My place was on 61st Street and Second Avenue, above a 24-hour deli where cabbies bought coffee before going back to Queens. Traffic from the 59th Street Bridge never let up and Midtown East lapped against my block. The ever-present reminder of just having made the cut.

        In time, the 10021 zip code split in two and the neighborhood line was redrawn tightly at East 69th, prompting an Upper East existential crisis for those who had purchased units in co-op buildings near me in the lower East 60s. The zip code change made no difference in my life, since I had never made the social ascent myself. The urban illusion of five-digit perfection rapidly disintegrated into 10065, and we all became inhabitants of the Lower Upper East Side.

        My apartment had a door that locked and a toilet that flushed: the only two things that really mattered. My mattress took up one half of the space, while my desk took up the other. A mini-fridge, hot plate, and small sink were fused together as a single appliance. I spotted a microwave on the curb soon after moving in, lugged it upstairs, and plugged it in. It worked. My new home was complete.
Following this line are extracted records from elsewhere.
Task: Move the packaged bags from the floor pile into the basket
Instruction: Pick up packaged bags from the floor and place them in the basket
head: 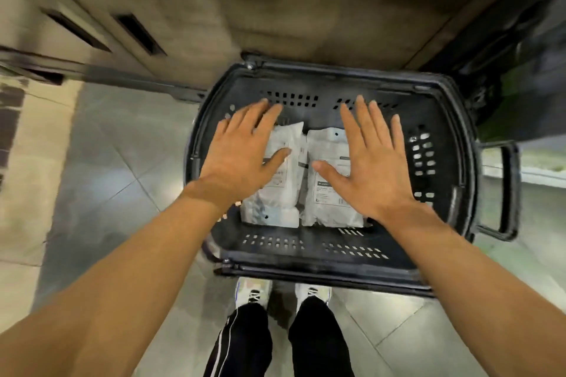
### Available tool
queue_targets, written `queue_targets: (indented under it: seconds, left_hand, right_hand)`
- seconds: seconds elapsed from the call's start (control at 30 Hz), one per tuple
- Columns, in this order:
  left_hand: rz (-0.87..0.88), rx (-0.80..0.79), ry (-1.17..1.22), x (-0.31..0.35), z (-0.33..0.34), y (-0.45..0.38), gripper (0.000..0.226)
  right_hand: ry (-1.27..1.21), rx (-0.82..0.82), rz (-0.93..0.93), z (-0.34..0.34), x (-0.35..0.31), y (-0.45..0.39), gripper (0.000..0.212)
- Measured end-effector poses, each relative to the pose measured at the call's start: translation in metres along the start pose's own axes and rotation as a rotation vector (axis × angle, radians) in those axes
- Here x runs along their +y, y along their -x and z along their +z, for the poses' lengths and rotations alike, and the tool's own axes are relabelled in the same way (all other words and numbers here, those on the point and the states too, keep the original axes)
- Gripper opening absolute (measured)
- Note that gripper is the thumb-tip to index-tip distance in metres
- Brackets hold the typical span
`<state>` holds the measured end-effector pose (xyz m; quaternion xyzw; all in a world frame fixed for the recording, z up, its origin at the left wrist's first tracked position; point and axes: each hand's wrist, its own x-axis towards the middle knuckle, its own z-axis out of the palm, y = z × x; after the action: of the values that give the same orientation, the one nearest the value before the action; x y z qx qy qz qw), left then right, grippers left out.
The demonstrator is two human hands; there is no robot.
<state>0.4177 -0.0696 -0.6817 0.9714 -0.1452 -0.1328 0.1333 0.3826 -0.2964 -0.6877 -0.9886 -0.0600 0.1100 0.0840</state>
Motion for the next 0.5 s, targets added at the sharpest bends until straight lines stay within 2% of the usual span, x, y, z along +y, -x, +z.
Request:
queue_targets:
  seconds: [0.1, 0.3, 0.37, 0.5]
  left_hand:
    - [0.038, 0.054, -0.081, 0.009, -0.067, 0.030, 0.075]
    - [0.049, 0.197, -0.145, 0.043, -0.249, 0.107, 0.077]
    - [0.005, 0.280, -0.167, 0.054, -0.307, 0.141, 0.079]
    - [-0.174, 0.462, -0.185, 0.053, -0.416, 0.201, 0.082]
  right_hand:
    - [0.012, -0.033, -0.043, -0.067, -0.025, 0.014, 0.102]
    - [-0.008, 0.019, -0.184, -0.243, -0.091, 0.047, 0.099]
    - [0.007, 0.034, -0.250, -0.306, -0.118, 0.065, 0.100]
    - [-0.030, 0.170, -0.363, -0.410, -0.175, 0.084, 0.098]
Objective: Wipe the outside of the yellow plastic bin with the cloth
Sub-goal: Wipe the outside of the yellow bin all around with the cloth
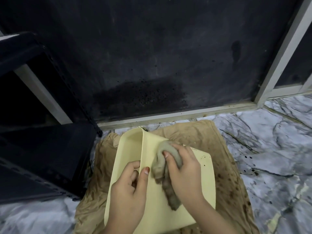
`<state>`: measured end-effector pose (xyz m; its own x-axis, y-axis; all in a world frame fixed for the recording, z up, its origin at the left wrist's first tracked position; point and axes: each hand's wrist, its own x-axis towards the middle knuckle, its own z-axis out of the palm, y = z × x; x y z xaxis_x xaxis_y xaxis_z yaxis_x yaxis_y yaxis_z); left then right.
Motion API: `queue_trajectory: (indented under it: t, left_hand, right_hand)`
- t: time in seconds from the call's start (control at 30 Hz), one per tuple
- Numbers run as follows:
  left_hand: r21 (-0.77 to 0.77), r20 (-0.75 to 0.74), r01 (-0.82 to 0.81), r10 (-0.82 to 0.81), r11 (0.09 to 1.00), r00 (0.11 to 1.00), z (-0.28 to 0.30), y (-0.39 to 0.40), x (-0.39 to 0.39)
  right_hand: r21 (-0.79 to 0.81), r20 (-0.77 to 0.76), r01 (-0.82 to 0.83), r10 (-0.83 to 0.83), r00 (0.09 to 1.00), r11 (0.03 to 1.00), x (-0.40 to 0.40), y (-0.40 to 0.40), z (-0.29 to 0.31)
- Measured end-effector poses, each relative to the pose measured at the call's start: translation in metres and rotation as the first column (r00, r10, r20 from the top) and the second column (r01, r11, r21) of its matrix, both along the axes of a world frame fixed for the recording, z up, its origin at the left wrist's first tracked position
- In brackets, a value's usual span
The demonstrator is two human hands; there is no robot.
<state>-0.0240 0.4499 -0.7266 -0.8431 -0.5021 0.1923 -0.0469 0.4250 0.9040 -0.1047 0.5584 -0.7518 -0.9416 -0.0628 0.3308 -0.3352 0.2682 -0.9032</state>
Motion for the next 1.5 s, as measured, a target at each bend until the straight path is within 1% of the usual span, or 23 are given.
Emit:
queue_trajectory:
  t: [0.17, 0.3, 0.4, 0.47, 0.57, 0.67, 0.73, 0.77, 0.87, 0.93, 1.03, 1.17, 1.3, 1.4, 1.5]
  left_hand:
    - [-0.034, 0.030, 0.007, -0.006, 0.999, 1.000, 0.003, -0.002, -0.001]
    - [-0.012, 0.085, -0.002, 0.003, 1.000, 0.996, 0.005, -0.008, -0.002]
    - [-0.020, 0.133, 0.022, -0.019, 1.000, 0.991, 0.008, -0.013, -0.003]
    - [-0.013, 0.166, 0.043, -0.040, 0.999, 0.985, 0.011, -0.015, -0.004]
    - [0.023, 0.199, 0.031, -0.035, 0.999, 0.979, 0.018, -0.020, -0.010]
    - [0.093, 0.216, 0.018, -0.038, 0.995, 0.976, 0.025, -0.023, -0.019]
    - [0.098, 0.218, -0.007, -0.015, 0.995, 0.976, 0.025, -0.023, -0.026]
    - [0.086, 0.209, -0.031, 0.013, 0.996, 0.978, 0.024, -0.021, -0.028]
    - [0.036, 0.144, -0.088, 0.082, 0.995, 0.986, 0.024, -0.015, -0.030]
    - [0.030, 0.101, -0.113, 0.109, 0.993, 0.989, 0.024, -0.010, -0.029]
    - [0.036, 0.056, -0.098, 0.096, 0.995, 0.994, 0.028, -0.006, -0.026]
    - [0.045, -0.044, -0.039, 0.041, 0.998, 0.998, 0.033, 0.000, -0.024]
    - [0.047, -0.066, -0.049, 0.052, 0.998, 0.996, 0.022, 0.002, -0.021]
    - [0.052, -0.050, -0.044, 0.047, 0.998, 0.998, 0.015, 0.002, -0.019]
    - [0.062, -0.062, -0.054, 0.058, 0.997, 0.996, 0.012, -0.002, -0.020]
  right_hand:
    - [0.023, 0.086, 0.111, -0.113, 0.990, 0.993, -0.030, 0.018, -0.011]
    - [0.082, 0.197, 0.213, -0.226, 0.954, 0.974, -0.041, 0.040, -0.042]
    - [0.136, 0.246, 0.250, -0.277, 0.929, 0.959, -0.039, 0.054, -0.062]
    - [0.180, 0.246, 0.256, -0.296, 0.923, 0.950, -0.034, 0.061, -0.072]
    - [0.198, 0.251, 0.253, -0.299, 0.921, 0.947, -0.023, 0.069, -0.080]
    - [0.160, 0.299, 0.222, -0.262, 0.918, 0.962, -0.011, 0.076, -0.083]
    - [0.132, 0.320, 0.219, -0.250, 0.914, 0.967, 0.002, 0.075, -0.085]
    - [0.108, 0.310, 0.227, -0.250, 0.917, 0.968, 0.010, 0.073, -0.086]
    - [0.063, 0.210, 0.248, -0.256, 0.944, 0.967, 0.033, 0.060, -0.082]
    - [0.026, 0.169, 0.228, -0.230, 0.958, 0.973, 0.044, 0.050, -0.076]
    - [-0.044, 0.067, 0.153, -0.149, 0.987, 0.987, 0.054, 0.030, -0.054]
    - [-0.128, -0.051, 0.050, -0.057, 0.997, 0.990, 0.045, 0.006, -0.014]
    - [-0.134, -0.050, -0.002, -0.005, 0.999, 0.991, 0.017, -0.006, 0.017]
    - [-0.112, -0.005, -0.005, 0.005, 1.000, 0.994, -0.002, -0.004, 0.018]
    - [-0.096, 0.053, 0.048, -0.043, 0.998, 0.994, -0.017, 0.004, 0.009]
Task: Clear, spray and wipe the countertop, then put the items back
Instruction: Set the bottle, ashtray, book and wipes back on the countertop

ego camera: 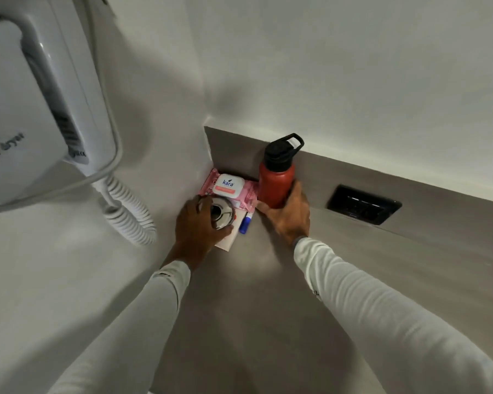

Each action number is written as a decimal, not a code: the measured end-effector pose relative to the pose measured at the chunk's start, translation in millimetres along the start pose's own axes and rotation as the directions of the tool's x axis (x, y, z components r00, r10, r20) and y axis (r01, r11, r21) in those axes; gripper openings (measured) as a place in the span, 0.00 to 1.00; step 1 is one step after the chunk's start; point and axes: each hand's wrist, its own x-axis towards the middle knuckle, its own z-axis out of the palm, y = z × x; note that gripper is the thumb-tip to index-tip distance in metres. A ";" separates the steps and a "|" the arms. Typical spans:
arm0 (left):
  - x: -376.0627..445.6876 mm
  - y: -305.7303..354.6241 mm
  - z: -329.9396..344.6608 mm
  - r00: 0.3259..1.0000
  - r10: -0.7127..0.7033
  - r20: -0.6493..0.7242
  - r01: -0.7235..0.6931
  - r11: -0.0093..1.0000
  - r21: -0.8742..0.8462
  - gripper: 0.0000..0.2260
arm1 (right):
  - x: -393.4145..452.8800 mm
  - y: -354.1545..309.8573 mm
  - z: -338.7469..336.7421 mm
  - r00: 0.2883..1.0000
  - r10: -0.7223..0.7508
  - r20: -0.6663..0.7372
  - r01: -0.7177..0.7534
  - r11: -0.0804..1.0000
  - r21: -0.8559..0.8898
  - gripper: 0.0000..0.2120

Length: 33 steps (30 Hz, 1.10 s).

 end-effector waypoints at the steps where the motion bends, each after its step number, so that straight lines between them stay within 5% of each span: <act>1: -4.6 -1.3 0.5 0.999 0.008 -0.036 -0.009 1.000 -0.026 0.39 | 0.1 -1.7 2.4 1.000 0.007 -0.017 -0.007 1.000 0.001 0.40; 7: -46.1 8.9 -10.6 0.991 -0.070 -0.111 0.042 0.971 -0.236 0.39 | -11.2 -3.2 -2.1 0.998 -0.025 -0.063 0.028 0.998 0.049 0.36; 11: -70.0 39.0 -13.5 0.985 0.034 -0.168 -0.074 0.968 -0.239 0.37 | -40.3 13.2 -34.4 0.987 -0.132 -0.089 0.136 0.990 0.048 0.37; 17: -88.1 129.1 12.6 0.964 0.264 0.021 -0.244 0.917 -0.314 0.38 | -91.3 90.3 -126.8 0.962 -0.053 -0.268 0.080 0.992 0.093 0.39; 25: -83.8 269.1 74.5 0.883 0.462 0.083 -0.413 0.848 -0.332 0.35 | -79.3 172.3 -260.8 0.825 0.085 -0.559 -0.053 0.996 0.073 0.35; 33: -71.2 334.5 103.7 0.877 0.444 0.182 -0.355 0.856 -0.376 0.41 | -62.5 224.1 -310.7 0.818 0.132 -0.560 -0.066 0.988 0.137 0.34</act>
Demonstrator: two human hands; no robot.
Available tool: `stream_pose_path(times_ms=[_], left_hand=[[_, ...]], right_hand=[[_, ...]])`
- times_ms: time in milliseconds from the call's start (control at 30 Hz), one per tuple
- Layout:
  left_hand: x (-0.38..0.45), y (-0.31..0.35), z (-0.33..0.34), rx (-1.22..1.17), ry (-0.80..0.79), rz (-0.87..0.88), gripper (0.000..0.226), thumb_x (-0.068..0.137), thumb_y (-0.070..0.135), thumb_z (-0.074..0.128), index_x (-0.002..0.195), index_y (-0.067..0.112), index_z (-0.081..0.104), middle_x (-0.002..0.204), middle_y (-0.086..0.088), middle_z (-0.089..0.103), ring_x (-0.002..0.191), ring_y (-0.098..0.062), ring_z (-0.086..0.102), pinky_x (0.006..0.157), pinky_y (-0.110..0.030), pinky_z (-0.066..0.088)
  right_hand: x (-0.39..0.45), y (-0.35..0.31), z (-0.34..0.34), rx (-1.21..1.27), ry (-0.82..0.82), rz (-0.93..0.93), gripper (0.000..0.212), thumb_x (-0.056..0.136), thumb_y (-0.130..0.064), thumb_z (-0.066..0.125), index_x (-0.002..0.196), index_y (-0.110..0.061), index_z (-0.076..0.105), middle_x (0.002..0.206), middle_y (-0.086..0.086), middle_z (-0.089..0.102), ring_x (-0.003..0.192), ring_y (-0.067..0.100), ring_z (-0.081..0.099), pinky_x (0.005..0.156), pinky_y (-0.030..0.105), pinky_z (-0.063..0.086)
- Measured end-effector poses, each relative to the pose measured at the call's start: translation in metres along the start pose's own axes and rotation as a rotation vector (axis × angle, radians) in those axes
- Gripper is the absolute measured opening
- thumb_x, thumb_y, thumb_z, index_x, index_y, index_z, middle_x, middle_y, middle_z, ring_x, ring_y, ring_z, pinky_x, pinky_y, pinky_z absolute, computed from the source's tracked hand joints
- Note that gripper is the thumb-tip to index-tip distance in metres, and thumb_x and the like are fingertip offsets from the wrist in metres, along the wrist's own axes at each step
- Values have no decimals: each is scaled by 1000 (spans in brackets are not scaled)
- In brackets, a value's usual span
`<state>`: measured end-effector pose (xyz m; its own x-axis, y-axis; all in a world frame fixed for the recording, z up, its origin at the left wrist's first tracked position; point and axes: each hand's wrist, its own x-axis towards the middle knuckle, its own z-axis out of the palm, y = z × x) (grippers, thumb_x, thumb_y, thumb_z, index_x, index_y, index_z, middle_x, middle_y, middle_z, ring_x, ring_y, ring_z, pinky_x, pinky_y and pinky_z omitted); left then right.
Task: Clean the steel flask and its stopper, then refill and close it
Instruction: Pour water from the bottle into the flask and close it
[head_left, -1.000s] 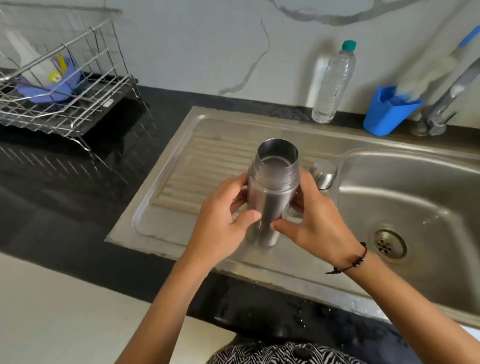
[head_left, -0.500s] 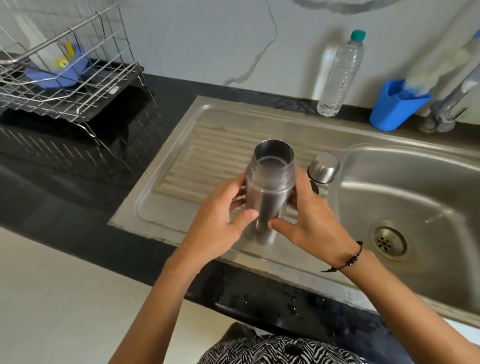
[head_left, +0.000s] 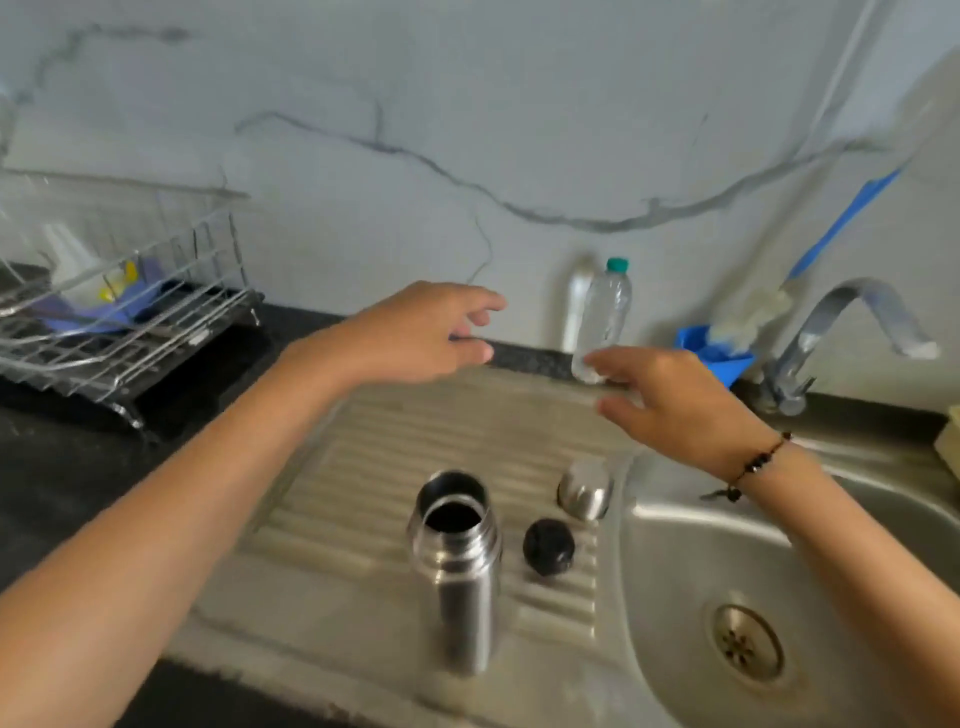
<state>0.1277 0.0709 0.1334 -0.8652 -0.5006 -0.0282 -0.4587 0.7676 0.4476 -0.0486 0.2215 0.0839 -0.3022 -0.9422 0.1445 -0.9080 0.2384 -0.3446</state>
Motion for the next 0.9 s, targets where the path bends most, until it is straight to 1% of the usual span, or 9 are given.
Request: stream_pose_path(times_ms=[100,200,333,400,467,533,567,633,900], left_hand=[[77,30,-22,147,-86,16,54,93,26,59,142,16,41,138,-1,51,121,-17,52,101,-24,38],[146,53,-32,230,-175,-86,56,91,27,63,139,7,43,139,-11,48,122,-26,51,104,-38,42],[198,69,-2,370,-225,-244,57,87,24,68,137,9,45,137,-9,50,97,-25,57,76,-30,48],[218,61,37,358,-203,-278,28,85,24,70,107,10,63,128,-6,58,80,-20,57,64,-26,41],[237,50,77,302,-130,-296,16,86,28,68,79,17,58,118,-6,63,97,-21,63,68,-27,41],[252,43,108,94,-46,-363,35,86,29,68,112,11,56,125,-10,57,116,-26,56,79,-29,44],[259,41,122,-17,-14,-399,63,84,31,70,133,4,40,132,-13,49,123,-29,50,90,-33,44],[271,42,142,-215,72,-402,90,81,32,73,144,-1,17,139,-15,38,129,-31,41,102,-37,39],[284,41,181,-612,480,-388,68,81,23,73,134,10,32,125,-8,53,112,-24,54,86,-28,41]], right_hand=[[55,37,-23,-59,93,105,38,87,-18,56,124,-14,57,114,10,65,109,31,58,94,37,43],[110,71,-38,-160,77,188,37,90,-21,53,125,-10,55,122,13,60,114,32,52,94,36,40],[167,102,-48,-263,2,162,42,92,-26,52,131,-10,50,135,13,50,123,31,45,101,38,37],[188,112,-48,-319,-47,129,42,93,-25,51,133,-11,49,137,11,49,124,30,44,101,36,36],[206,119,-44,-356,-104,89,35,93,-25,49,123,-9,57,128,13,54,115,29,51,96,35,41],[217,123,-37,-380,-146,62,23,91,-25,49,95,-7,63,100,13,58,91,25,54,79,30,44],[223,126,-33,-369,-144,57,22,89,-26,50,85,-8,62,90,10,56,83,23,52,71,28,42],[230,131,-26,-339,-116,55,29,88,-27,52,69,-6,55,75,6,52,75,22,50,61,27,38],[224,140,-7,-288,7,44,34,90,-19,48,59,-13,35,61,2,39,55,17,40,46,25,27]])
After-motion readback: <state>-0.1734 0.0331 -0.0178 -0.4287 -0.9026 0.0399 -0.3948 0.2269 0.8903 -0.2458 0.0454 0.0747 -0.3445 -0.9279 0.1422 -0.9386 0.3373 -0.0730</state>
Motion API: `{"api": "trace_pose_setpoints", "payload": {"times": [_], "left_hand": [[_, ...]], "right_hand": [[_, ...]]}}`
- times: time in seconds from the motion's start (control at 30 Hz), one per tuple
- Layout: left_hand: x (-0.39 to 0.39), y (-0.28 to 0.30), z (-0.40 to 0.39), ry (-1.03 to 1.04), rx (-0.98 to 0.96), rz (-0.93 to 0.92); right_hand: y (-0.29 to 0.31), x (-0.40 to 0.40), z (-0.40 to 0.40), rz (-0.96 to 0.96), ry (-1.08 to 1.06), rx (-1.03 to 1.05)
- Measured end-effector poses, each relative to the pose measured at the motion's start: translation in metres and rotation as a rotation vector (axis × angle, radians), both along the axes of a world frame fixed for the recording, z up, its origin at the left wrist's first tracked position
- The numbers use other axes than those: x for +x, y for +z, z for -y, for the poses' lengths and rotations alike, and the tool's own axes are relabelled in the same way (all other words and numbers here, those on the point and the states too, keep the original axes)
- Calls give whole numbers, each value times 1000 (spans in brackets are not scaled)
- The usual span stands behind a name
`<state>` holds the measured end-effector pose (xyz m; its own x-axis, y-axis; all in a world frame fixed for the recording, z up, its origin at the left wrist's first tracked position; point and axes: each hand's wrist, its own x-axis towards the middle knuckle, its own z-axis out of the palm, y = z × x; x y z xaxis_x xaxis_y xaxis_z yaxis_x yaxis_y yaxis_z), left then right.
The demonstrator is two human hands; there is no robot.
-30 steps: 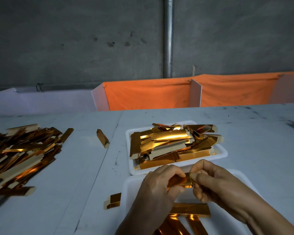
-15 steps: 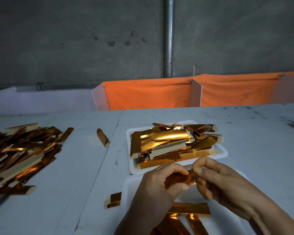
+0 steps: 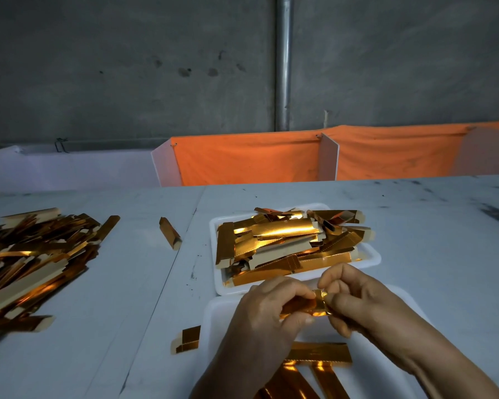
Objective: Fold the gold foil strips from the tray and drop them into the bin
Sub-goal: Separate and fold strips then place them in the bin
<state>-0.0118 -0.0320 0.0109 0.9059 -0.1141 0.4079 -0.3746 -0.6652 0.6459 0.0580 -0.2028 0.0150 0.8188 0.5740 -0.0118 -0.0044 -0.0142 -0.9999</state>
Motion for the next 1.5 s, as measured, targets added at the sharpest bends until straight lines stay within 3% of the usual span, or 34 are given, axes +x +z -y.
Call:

        Trash day on the Upper East Side was a scavenger hunt for those looking to replace their ceiling light with a chandelier. Frolicking in the shards of carved wood and cracked glass piled on the sidewalk, finding unwanted treasure to reincarnate from someone else’s possession enhanced the strangely shared existence with my Upper East neighbors. The consignment shops in the East 70s were no different. Rummaging through vintage Chanel suits and Fendi bags from the mavens who had gone off to the big Bloomie’s in the sky made me feel like a voyeur more than a customer.

        There were little glimpses into the existences of these women who lived only a few blocks from my place on Second Avenue, but a world away, pushing their half-dead poodles in strollers, their own legs barely able to exert. I had never seen an anorexic grandmother until I moved to the Upper East Side, the done-up elegant type who preferred to eat like a bird and drink like a fish. Anorexic mothers, however, were all over New York, pushing their IVF-induced triplet strollers through the park, moving at the frenetic pace of lab rats. A minimum of 800 calories burned each day in the sole act of breastfeeding—a mother’s great sacrifice—to nourish her baby and ensure a bikini body by the time Memorial Day in Bridgehampton rolled around.

#

        “4F? As in, an honorable discharge?” Susie was poking fun at my new apartment number. “When you’re too crazy for the army, you get 4F’ed.”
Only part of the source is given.